When I hit puberty, all I wanted to do was to get out of the cottage. I wanted to go to Helsinki, drink warm beer in Kaivopuisto and sleep late. The only thing I did find interesting was learning how to drive the motorboat, although I couldn’t care less about studying the beacons (and yes, I had to learn them eventually). The cottage felt so small, the world was somewhere out in the nights of the city, in the wild eyes of a boy I had only kissed once, glistening in the bottom of a cider bottle.
But something changed. Now when I drive with my dad to a place where the sea opens and we kill the engine, let the boat ride calmly on the grey waves and stare at the reddening sky in the horizon, I find myself thinking, “This is it. This is everything I need”. What happened? I thought I wouldn’t come here voluntarily, or at least would want to get the hell out as soon as possible. Now I find myself saying that I think I could stay here for Vappu, or for a week. Or for a month.
I think it’s got something to do with the perspective.
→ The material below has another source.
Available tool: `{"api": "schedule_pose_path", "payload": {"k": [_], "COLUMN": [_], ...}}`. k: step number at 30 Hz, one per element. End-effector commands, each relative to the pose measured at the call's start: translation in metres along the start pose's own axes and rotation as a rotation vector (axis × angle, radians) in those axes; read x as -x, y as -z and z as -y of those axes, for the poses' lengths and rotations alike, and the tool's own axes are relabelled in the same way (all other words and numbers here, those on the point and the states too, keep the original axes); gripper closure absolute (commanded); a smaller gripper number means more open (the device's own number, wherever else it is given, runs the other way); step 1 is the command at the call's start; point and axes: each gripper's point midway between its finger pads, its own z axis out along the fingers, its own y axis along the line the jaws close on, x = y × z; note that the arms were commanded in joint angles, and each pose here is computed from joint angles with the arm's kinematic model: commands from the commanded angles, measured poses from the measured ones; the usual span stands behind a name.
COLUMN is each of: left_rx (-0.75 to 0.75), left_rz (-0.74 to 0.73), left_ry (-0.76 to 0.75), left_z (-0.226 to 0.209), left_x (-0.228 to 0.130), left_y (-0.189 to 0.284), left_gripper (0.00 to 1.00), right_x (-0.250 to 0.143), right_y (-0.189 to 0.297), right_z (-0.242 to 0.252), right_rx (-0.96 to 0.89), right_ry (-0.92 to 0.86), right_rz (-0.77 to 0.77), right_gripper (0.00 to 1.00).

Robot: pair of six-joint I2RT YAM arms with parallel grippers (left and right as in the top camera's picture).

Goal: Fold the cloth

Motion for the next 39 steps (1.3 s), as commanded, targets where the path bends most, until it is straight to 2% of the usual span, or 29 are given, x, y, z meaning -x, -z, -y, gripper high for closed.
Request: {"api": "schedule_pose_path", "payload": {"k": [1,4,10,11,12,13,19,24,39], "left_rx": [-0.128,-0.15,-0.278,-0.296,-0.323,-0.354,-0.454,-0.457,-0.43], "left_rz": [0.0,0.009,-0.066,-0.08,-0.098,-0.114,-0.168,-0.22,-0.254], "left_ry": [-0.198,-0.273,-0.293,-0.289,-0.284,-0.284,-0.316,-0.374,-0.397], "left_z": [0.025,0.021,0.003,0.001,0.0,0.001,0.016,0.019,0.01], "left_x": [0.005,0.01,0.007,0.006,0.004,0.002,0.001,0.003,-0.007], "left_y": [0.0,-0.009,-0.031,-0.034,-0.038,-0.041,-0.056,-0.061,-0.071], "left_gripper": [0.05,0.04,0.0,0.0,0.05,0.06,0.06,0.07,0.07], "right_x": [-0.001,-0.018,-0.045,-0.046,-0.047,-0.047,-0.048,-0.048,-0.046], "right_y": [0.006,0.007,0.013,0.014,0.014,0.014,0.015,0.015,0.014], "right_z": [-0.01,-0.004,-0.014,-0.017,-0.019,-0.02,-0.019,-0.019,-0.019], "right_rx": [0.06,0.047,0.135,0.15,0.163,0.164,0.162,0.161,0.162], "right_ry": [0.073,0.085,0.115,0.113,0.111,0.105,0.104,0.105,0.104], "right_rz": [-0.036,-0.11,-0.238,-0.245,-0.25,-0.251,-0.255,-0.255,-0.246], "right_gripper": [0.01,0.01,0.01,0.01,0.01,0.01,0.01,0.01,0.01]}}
As a kid, the most important thing was to do things new to me, to find new trees to make huts to, to find new rocks to climb and make new cool weapons from wood. (I always thought my brother’s wooden axe was the coolest). But now I miss the stability. See, even though many things change in my life in the city, new courses every period, new challenges at work, some people disappearing and new ones appearing, the archipelago stays the same. I miss the rocks that stay same, the trees that don’t seem to grow taller and the sea that has the ever-lasting rhythm of its own, shifting in ceaseless motion. When climbing to our backyard rock and staring at the horizon, my own life seems so positively insignificant and all the major problems seem to get less serious. What does it matter what grade I get from my proseminar paper or if my hair need some dyeing? The screeching seagulls don’t care about my make-up, the warm sand doesn’t require manicure.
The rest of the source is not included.